Nein, ich wusste nicht, wie die Bilder her­auskom­men und hat­te keine bes­timmte Erwartung. Doch je länger ich mit der Mas­chine arbeite und den Stift auf dem Papi­er beobachte, desto stärk­er wird die philosophis­che Dimen­sion dieser Arbeit. Die Anlage ist immer die gle­iche. Oben ist der Antrieb, er bewegt eine Stange, an der eine Quer­stange befes­tigt ist. In ein­er Hülse steckt der Stift. Kern ist nicht der Antrieb oben, son­dern die Plat­te, die unten aufge­hängt ist. Sie bewegt sich mit dem Wind hin- und her. Die Umstände machen den Unter­schied: Es gibt stür­mis­che Zeit­en, in denen die Plat­te wild hin und her schaukelt oder Regen­tropfen die Lin­ie ver­wis­chen. Aber auch Schön­wet­ter­phasen, wo sich die Plat­te nur san­ft bewegt. Der ganze Prozess ist ein Sinnbild für unser Leben. Auch wenn es phasen­weise Auss­chläge in alle Rich­tun­gen gibt, wird das Werk am Ende immer irgend­wie rund. Und wenn stets eit­el Son­nen­schein herrscht, gibt das nicht unbe­d­ingt ein span­nen­des Bild.

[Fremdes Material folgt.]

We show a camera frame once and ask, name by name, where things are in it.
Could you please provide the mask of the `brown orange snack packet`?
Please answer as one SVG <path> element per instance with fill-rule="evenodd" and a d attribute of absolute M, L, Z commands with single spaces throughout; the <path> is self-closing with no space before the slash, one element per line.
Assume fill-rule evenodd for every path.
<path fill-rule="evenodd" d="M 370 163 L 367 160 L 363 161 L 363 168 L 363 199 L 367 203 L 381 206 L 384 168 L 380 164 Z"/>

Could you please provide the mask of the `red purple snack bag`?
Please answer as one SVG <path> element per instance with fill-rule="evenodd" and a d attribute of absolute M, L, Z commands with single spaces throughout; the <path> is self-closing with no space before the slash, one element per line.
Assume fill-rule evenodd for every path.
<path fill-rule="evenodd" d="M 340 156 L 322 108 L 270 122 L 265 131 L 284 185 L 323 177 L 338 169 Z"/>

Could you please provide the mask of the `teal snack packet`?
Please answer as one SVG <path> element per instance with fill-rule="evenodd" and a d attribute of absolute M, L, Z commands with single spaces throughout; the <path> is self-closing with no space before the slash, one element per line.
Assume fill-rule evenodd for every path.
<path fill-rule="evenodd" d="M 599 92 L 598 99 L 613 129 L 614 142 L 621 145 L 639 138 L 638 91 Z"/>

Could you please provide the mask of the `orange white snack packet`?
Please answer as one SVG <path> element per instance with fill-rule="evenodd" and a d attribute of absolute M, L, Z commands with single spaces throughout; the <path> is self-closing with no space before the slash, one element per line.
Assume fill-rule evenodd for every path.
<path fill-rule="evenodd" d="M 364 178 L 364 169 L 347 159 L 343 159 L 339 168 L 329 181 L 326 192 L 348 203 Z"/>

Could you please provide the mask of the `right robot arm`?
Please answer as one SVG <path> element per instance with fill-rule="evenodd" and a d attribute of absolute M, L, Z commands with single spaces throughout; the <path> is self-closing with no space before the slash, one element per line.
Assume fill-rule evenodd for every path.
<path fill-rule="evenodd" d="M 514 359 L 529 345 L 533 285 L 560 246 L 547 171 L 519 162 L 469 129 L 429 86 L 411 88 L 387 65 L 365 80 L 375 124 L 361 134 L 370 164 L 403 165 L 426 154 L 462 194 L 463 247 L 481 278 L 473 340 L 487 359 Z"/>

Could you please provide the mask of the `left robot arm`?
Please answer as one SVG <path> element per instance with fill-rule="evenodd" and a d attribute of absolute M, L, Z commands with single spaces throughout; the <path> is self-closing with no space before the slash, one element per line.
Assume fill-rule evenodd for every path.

Wie bee­in­flusst die Wind­stärke das Bild?
Wenn es stark windet und böig ist, bewegt sich die Plat­te mit dem Papi­er stärk­er, so dass es mehr Quer­striche gibt. Der Kreis ist dann aus­ge­füllt und sieht beina­he drei­di­men­sion­al aus, fast wie eine Kugel. Bei starken Böen entste­hen auf der Kreis­lin­ie mehrere Nester aus Strichen. Der Stift sucht sich seinen Weg, der Strich bricht nie ab.

In der Bibel ist der Wind ein Sym­bol für den Heili­gen Geist, unsicht­bar und doch voller Kraft. Sie machen diese Kraft sicht­bar.
Was da passiert mit Wind, Papi­er und Stift, fasziniert mich immer wieder. Ich kön­nte stun­den­lang zuse­hen. Für mich ste­ht der Vor­gang auch sinnbildlich für das Wirken des Heili­gen Geistes. Ich bin überzeugt davon, dass wir gehal­ten sind von Gott. So, wie der Stift, der sich­er geführt wird. Wind in Kom­bi­na­tion mit dem Wet­ter ist die Energie des Moments. Er ist unberechen­bar und eigen­willig. Mal bläst er stark, mal lässt er tage­lang auf sich warten. Aber er ist immer da. Die Anemografie macht einen Auss­chnitt dieser immer­währen­den Kraft sicht­bar.